*YOUR INSTRUCTIONS*. Your job is to return every line of the listing holding the string "same".

******************************

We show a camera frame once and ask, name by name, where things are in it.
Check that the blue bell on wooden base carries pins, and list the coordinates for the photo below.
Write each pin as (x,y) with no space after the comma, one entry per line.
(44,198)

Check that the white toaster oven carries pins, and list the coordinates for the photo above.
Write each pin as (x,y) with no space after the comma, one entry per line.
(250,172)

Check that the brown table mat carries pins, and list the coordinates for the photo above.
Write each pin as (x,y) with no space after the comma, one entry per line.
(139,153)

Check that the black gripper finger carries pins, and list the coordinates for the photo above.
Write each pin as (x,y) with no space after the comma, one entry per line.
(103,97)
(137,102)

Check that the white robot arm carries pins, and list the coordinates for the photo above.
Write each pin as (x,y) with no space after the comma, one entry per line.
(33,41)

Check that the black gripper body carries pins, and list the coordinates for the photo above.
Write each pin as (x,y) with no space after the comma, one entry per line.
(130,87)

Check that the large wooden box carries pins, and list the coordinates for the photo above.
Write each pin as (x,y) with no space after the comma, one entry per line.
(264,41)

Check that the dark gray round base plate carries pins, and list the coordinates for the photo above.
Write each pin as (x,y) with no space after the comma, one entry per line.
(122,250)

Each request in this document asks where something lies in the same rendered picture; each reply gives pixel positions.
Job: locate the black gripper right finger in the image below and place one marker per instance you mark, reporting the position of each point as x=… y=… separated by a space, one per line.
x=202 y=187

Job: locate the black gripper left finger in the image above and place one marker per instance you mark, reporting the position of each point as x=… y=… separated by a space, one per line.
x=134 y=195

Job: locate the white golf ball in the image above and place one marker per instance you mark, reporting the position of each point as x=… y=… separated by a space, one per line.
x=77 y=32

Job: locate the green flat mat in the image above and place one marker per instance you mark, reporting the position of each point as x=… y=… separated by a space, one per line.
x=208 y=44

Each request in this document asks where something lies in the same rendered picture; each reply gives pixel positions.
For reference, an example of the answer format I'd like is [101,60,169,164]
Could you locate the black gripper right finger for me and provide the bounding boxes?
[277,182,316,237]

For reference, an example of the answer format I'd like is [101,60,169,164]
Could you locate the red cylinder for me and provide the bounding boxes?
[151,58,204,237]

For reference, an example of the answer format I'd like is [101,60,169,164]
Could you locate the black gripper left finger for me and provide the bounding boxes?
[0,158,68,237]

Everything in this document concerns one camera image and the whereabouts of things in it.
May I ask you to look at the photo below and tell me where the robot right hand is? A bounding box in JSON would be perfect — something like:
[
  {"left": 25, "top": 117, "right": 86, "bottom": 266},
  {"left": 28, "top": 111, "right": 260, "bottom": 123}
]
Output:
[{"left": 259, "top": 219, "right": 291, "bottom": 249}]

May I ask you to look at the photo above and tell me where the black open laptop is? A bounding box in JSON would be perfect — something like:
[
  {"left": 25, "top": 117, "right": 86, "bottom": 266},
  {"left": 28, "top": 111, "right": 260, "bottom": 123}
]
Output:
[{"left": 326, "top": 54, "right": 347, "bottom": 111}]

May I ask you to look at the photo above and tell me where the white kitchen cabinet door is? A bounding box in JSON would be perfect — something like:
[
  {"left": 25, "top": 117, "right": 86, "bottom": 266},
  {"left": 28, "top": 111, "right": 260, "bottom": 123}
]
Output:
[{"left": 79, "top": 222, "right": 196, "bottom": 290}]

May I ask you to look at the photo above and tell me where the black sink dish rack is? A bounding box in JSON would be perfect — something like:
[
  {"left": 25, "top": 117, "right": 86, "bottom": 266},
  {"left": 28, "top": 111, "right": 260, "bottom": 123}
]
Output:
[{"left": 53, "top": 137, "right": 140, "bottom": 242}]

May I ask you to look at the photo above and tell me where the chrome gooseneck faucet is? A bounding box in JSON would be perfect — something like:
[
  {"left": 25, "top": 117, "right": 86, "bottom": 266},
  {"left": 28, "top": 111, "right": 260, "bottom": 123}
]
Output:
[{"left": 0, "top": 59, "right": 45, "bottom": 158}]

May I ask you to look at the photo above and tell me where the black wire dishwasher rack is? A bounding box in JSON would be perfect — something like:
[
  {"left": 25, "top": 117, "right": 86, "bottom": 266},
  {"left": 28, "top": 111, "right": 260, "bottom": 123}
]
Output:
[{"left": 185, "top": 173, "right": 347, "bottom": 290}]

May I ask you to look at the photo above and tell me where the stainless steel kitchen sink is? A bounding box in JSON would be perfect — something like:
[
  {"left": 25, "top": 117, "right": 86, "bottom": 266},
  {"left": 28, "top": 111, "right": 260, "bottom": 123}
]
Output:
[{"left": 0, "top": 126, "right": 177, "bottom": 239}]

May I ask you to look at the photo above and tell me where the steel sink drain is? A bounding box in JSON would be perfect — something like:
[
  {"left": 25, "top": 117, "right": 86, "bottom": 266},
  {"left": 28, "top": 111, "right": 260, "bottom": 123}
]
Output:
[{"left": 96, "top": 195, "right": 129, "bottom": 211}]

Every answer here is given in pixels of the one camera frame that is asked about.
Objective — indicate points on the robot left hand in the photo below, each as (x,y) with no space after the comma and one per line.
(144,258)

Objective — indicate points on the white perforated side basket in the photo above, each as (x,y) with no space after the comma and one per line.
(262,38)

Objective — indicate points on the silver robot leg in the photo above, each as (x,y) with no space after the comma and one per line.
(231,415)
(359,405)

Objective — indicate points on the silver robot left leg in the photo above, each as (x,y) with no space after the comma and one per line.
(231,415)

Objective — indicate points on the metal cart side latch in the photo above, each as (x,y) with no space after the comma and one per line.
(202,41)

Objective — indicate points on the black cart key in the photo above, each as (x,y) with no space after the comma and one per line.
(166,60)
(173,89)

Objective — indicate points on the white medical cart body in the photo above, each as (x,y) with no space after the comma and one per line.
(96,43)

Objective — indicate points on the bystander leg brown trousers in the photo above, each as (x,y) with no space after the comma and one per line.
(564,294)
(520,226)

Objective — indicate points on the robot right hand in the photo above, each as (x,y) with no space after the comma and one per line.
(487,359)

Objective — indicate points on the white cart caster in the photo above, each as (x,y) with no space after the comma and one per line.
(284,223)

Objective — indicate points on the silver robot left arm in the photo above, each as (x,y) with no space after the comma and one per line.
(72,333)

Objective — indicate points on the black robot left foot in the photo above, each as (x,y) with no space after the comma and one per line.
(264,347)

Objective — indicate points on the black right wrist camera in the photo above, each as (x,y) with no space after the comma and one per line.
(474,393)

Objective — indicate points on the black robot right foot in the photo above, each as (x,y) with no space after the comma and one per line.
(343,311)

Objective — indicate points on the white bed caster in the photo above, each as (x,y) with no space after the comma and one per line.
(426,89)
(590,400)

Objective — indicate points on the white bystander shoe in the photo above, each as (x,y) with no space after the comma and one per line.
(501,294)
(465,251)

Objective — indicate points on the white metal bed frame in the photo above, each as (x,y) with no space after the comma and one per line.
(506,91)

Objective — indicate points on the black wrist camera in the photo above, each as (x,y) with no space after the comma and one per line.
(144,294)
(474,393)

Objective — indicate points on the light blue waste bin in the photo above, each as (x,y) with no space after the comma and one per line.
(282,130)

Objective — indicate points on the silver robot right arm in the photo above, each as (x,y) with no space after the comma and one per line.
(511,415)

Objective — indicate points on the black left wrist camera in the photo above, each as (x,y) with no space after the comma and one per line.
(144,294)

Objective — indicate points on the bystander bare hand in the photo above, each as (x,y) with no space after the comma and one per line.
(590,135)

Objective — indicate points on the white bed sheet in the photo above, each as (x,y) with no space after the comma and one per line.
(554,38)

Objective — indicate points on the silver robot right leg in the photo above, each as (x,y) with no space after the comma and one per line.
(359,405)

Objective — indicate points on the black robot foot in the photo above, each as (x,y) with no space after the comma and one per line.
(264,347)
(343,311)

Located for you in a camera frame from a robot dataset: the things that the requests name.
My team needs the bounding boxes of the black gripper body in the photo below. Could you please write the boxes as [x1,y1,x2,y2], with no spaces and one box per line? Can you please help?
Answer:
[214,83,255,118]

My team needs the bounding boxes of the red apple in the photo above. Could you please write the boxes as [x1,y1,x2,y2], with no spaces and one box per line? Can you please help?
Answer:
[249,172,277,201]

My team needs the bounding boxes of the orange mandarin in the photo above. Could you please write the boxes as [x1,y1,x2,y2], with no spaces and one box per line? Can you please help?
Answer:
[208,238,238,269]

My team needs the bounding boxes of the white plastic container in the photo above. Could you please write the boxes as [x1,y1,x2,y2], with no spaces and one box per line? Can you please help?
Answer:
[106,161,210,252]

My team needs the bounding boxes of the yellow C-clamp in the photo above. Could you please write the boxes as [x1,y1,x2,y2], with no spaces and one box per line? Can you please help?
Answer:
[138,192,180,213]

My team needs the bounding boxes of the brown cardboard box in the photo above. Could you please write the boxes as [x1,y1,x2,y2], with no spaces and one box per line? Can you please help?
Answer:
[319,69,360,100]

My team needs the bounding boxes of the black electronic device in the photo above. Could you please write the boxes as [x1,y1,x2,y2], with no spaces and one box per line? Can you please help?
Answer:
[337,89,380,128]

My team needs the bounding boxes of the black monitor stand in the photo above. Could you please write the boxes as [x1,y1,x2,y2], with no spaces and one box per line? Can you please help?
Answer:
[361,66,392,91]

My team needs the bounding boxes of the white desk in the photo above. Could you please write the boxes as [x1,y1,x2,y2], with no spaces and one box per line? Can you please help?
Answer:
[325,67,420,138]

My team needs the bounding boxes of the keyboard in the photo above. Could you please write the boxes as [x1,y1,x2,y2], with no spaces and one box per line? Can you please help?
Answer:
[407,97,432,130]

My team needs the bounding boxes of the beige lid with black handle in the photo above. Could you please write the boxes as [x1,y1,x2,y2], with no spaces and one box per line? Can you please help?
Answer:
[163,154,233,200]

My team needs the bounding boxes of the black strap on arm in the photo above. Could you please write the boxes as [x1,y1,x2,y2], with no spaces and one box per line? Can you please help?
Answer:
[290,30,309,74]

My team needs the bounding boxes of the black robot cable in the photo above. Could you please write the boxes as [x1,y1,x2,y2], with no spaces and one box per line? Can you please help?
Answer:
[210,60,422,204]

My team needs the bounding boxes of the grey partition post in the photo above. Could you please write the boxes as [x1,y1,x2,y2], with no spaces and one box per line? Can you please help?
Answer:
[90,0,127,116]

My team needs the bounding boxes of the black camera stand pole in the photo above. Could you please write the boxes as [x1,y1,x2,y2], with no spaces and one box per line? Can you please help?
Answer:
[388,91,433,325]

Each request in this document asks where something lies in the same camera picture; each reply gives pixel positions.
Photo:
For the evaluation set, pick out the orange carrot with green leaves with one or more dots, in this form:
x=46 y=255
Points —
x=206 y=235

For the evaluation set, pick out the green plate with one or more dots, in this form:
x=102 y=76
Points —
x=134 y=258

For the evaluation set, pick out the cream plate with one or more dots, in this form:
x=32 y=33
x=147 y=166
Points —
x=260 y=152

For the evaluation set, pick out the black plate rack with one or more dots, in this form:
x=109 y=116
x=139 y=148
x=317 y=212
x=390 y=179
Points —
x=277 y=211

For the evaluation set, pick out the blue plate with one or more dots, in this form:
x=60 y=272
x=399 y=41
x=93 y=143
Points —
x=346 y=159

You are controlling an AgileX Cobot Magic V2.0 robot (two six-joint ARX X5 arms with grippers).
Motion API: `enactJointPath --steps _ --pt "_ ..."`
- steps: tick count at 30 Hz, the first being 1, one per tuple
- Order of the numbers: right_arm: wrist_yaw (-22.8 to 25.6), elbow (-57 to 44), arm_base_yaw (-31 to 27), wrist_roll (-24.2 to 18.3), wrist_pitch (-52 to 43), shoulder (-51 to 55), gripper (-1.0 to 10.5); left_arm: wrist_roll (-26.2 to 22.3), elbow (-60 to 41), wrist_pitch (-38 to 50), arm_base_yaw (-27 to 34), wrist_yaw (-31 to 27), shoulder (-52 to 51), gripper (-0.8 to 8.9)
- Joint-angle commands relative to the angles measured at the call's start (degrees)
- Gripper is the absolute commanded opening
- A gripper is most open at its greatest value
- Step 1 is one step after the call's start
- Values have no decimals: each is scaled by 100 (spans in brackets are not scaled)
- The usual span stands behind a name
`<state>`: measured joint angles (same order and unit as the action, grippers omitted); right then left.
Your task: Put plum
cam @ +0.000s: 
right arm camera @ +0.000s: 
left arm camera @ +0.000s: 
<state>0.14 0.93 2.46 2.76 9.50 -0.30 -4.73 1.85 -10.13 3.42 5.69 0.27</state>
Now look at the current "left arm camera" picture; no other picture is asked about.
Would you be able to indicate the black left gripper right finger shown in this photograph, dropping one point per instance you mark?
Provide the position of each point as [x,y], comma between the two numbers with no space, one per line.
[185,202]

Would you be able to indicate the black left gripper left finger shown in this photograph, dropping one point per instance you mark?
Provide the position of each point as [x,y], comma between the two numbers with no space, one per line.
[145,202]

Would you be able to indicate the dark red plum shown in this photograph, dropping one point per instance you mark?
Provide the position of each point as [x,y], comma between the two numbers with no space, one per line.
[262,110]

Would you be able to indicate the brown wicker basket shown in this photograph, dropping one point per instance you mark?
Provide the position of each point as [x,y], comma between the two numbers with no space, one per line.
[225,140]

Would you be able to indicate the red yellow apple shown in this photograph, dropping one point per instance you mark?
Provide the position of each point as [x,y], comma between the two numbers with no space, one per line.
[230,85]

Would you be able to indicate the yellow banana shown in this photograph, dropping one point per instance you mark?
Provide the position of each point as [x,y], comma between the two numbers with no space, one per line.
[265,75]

******************************

*EXERCISE RESPONSE*.
Each request in this document asks where something lies in the same rendered picture; each reply gives pixel positions.
Each request in this document asks where something lies in the same rendered picture; each reply gives pixel positions.
Each request in this document asks where something lies in the same camera picture; each reply gives pixel positions.
`<state>`: measured joint angles (same order and unit as the action, grippers omitted); right then left.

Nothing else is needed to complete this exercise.